Reuters reports on two new studies regarding cancer treatment costs, including findings that laws don't curb the use of pricey prostate cancer treatments and that ads don't increase the use of aromatase inhibitors for breast cancer.

Reuters: Laws Don't Curb Pricey Prostate Cancer Treatments
Laws meant to prevent the overuse of expensive health care services don't stop doctors from using pricey prostate cancer treatments, according to two new studies. Researchers found doctors used robots and special radiation to treat prostate cancer regardless of whether their area had laws requiring government approval before money is spent on health care facilities and new equipment (Seaman, 11/23).

Reuters: Cancer Drug Ads Don't Boost Inappropriate Prescribing
A new study ties advertising for breast cancer drugs known as aromatase inhibitors to a slight increase in the total number of prescriptions for those medications. But the extra prescriptions were limited to women with a medical reason for taking those drugs.
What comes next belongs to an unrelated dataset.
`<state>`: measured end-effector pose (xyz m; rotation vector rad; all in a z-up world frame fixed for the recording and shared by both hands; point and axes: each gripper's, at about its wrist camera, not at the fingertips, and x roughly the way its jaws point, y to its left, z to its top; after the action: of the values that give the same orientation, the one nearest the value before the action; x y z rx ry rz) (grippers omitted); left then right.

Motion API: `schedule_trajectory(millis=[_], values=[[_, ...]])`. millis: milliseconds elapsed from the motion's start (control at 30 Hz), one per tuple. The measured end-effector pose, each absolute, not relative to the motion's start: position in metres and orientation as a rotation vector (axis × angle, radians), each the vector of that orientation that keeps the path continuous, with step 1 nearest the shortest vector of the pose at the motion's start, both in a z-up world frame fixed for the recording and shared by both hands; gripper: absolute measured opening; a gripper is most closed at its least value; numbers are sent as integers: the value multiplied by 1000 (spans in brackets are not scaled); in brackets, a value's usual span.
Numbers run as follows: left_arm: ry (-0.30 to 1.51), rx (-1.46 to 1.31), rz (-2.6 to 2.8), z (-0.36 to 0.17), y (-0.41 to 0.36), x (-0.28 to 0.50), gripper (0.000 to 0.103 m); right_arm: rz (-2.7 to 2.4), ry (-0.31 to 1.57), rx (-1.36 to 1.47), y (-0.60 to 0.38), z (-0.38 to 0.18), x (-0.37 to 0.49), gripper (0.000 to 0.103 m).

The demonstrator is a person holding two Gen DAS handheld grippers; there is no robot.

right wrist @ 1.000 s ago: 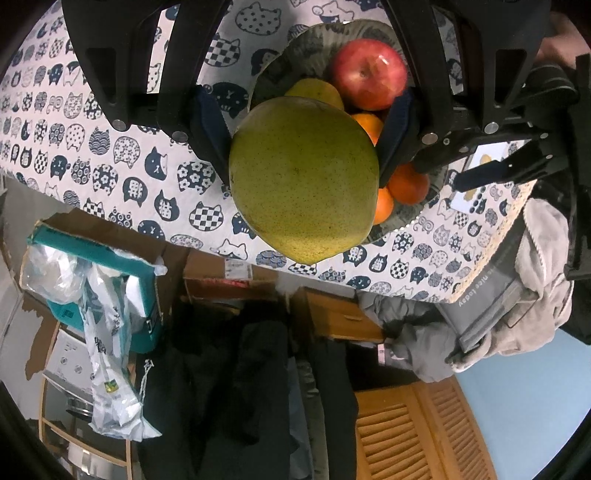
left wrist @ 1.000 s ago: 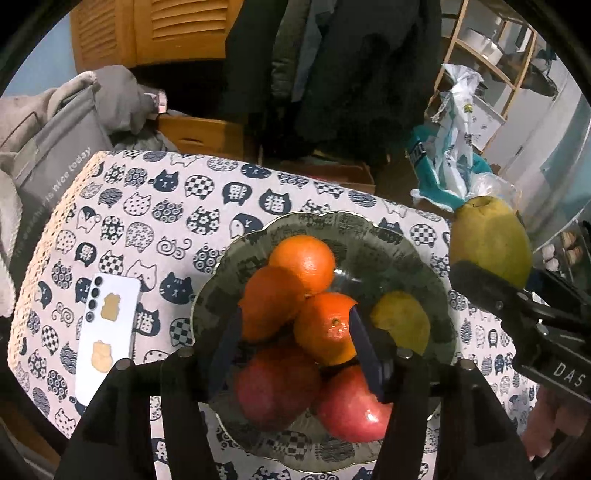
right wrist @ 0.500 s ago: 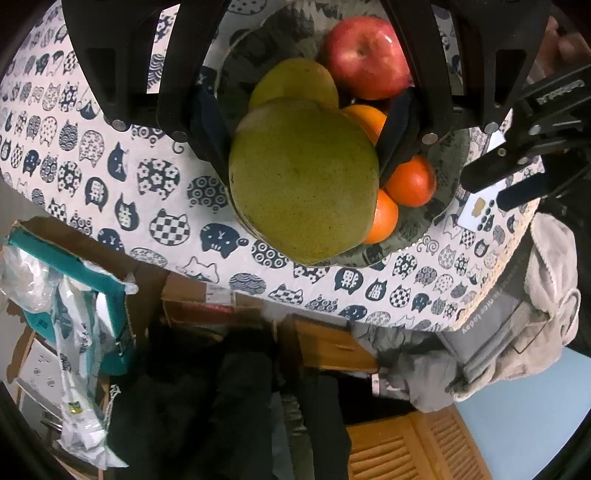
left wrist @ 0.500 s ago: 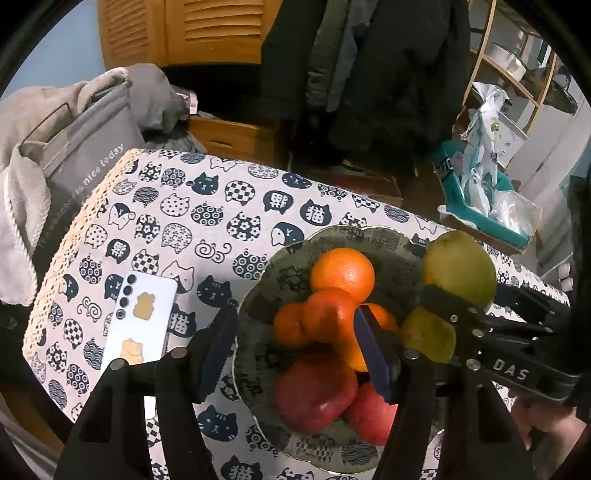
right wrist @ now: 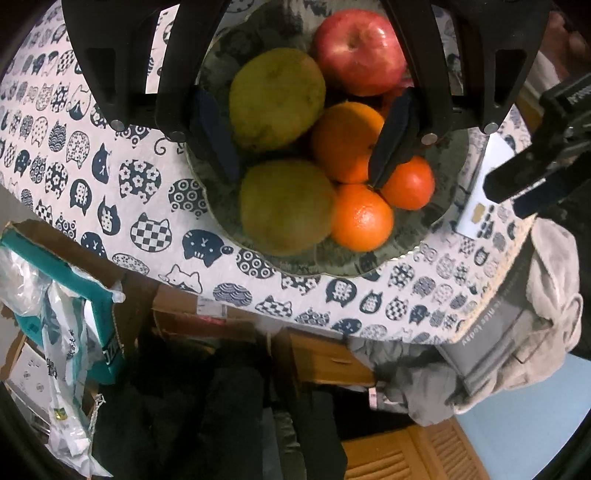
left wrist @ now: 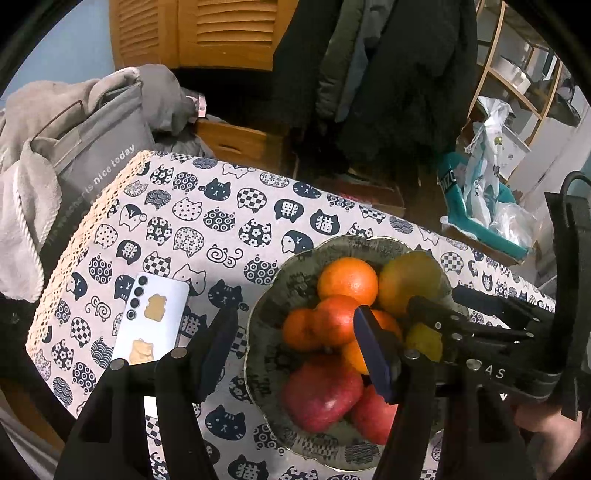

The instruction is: Organize fruits

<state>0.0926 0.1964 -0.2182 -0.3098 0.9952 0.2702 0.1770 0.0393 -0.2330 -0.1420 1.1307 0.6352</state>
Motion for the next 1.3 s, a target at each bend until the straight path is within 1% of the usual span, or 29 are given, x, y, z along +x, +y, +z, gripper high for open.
schedule_trajectory(millis=[333, 400, 467, 567, 667, 1000, 1033, 1100, 1300], values=[[944, -308, 247, -190, 186, 85, 67, 571, 1047, -164, 24, -199, 167, 74], [928, -301, 239, -181, 182, 82, 71, 559, 1022, -161, 18, -188, 165, 75], [906, -286, 234, -172, 178, 79, 73, 540, 993, -159, 11, -176, 162, 77], [870, -263, 222, -155, 171, 73, 73, 518, 952, -153, 0, -157, 157, 77], [837, -245, 217, -139, 165, 67, 78, 496, 910, -152, -12, -135, 149, 78], [718, -201, 178, -84, 143, 49, 82, 454, 776, -148, -49, -69, 115, 81], [707, -198, 177, -80, 142, 47, 82, 450, 758, -147, -54, -62, 110, 82], [676, -190, 174, -68, 137, 41, 88, 447, 730, -150, -61, -49, 102, 84], [603, -167, 160, -37, 125, 25, 89, 417, 629, -145, -86, -13, 77, 87]])
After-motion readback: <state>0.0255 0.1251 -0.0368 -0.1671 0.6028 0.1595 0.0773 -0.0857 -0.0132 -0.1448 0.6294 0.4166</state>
The ads didn't seem to increase the inappropriate use of aromatase inhibitors, which include letrozole (marketed as Femara) and anastrozole (Arimidex) (Pittman, 11/22).

This is part of Kaiser Health News' Daily Report - a summary of health policy coverage from more than 300 news organizations. The full summary of the day's news can be found here and you can sign up for e-mail subscriptions to the Daily Report here. In addition, our staff of reporters and correspondents file original stories each day, which you can find on our home page.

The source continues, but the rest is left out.